A new pet project - Visualizing Strava history
If you’re into sports, you probably know Strava, the purest social media platform in the sense that you are not even trying to hide how you only upload things only to boast. If you participate in a society, you probably heard complaints about overly complex and extensive data protection regulations in the European Union. Today, I wanted to introduce a mini pet project that brings together the best of these two worlds (wow, sounds exciting). I love the EU data regulation, first and foremost, because it gives you the right to access all data a digital service provider, such as Strava, might have stored about you. Big tech might have your data, but at least you have it, too, and today, we are going to visualize it.
The idea is simple:
- I request my user data from Strava
- I wait (okay, I did 1. a while ago)
- I look at the data they stored about me and use it to create a map of memories of trips and activities I did through the years.

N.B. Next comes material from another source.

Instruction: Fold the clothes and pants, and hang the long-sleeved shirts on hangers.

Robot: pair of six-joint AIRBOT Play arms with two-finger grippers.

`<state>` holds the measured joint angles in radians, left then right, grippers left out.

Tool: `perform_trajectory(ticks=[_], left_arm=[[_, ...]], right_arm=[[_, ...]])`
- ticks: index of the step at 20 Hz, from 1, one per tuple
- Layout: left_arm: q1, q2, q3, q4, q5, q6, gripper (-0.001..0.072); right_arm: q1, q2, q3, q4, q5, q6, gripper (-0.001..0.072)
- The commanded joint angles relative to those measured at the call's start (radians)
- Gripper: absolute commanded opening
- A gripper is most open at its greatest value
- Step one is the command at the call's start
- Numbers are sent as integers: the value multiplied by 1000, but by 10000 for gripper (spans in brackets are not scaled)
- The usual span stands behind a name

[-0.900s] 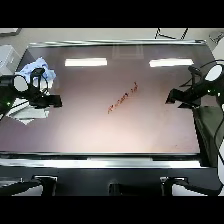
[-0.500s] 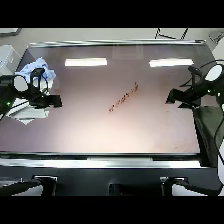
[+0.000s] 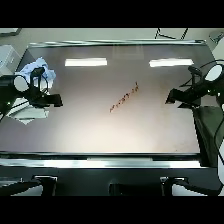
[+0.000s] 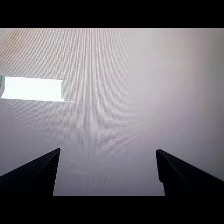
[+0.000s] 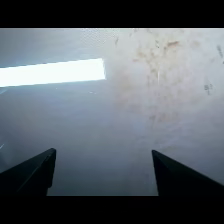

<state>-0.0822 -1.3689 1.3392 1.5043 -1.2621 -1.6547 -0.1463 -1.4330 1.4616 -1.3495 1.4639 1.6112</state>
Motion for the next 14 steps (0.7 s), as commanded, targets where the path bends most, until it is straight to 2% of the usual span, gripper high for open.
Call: perform_trajectory(ticks=[1,3,4,5,6,8,9,10,11,12,14], left_arm=[[-1,-18,0,-41,97,-23,718],[-1,-35,0,-83,185,-23,718],[0,-39,0,-82,272,-41,718],[15,-39,3,-71,352,-91,720],[58,-42,24,-72,402,-186,720],[218,-61,92,-100,369,-296,720],[324,-73,115,-172,322,-309,720],[447,-80,118,-278,270,-294,720],[555,-87,118,-366,205,-230,720],[656,-96,117,-415,134,-166,720],[797,-105,93,-417,71,-124,720]], right_arm=[[1,-1,0,2,-39,-11,697],[1,-1,0,2,-143,-19,697],[1,-1,0,3,-184,-19,696],[1,-1,0,3,-220,-19,693],[1,-1,0,2,-238,-19,688],[1,-1,0,-16,-242,-19,688],[1,-1,0,-30,-233,-19,688],[1,-1,0,-35,-216,-19,688],[1,-1,-1,-38,-197,-29,688],[1,-1,-1,-42,-180,-35,688],[1,-1,-2,-42,-173,-35,688]])
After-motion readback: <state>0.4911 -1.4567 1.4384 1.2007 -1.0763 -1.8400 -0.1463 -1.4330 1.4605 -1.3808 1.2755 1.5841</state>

You might expect a catch here, but the whole thing was that easy. Once requested, the data comes within a couple of days, and wow, it is a lot. Strava stores not only records of your tracks but also which routes you planned, which segments you starred, if and where you declared privacy zones inside which your public records will be obfuscated, your mobile device IDs, times and IP addresses for all your login attempts, and every single image you uploaded. While a bit frightening, this is actually amazing because I didn’t have most of those on any physical device anymore, and I almost lost beauties such as this:
Anyways, the essential data (the GPS tracks) came in two formats: As plain .gpx
files and .fit
files. This is due to the device used to record the activity: I tracked with my phone but also various Garmin devices that use their own file format (that’s the .fit
files). Fortunately, Garmin offers a Python library to decode and read these records. The rest was pretty simple: Combine some data sanitation in pandas with some custom preferences (like different colors for different sports), and plug it all into a generic pydeck layer.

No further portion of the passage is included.